Re: #2—Let's reverse this, specifically for marketing.

Developers (and pretty much anyone) who know a little marketing can be
_harder_ to work with than those that believe they don't understand it. They
over-rely on cliches and stereotypes without realizing it.

And what about the scenario where you end up with a person with limited
technical knowledge micro-managing a tech worker? Not a good thing.

Re: #1—I find creating mock-ups shows functionality more accurately and in
much, much less time than creating working prototypes.

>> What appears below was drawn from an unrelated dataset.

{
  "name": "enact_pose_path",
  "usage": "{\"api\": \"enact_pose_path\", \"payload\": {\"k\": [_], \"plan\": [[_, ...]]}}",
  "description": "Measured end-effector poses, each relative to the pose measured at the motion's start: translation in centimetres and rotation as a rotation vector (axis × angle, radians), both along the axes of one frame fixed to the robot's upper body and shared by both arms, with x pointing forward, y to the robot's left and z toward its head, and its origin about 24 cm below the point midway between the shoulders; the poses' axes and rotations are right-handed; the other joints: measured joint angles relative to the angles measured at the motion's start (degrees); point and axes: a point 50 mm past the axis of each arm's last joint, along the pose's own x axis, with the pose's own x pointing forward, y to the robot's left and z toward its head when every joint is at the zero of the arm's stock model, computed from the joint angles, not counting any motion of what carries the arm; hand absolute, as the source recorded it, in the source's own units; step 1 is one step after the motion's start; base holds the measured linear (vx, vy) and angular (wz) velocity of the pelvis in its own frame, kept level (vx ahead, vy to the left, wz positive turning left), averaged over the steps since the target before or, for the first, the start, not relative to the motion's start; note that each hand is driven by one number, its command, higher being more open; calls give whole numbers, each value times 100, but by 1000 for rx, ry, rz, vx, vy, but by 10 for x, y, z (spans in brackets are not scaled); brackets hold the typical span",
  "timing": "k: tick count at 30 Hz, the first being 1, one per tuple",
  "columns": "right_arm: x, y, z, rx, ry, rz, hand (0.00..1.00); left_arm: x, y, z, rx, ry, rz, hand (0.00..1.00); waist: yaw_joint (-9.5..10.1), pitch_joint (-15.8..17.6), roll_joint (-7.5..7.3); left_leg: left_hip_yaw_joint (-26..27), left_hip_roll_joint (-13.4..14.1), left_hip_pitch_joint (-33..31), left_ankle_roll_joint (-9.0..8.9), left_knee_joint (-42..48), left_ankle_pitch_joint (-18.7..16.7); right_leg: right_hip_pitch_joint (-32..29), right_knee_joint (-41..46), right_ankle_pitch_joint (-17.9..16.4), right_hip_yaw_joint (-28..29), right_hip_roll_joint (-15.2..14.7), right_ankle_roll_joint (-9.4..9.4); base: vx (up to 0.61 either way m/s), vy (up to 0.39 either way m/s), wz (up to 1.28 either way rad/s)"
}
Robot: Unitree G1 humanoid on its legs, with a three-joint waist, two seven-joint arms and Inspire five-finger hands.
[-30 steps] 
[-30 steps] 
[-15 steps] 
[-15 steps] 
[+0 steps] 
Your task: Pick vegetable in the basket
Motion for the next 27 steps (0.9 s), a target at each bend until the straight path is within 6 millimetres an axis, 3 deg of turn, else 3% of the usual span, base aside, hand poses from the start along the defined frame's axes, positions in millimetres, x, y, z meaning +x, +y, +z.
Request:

I'm a business/marketing guy who loves coding. I usually avoid it because it's
incredibly time-consuming to do even half-assed well, and you can re-use
little of what you learn when it's just a one-off experience to creating
something to show. (I realize that if you are always learning and creating
things, your experience builds in more reusable ways.)

------
jonbishop
"Can you convince your best friend to work on your 4th idea, when the previous
3 failed?"

Any business/idea guy worth his/her salt will have more than one great idea.
This is why I am learning how to code; so I don't have to go through all the
trouble to get a technical cofounder every time I come up with an idea I
really like. This way I can build a prototype and be a lot more credible when
I approach people to work with me.

------
speby
I think this is a very common problem in any business. If I want to start a
restaurant, and I'm a "business guy" I could maybe try to find a "chef" co-
founder, which many people obviously do when they start restaurants, however
if I know little to nothing about the culinary arts, food preparation, and
what kind of cuisines matter to people in a specific area, my "skills" as a
business person are of limited utility and give me no competitive advantage
over the dozens of other restaurants in the area I'm trying to start one in.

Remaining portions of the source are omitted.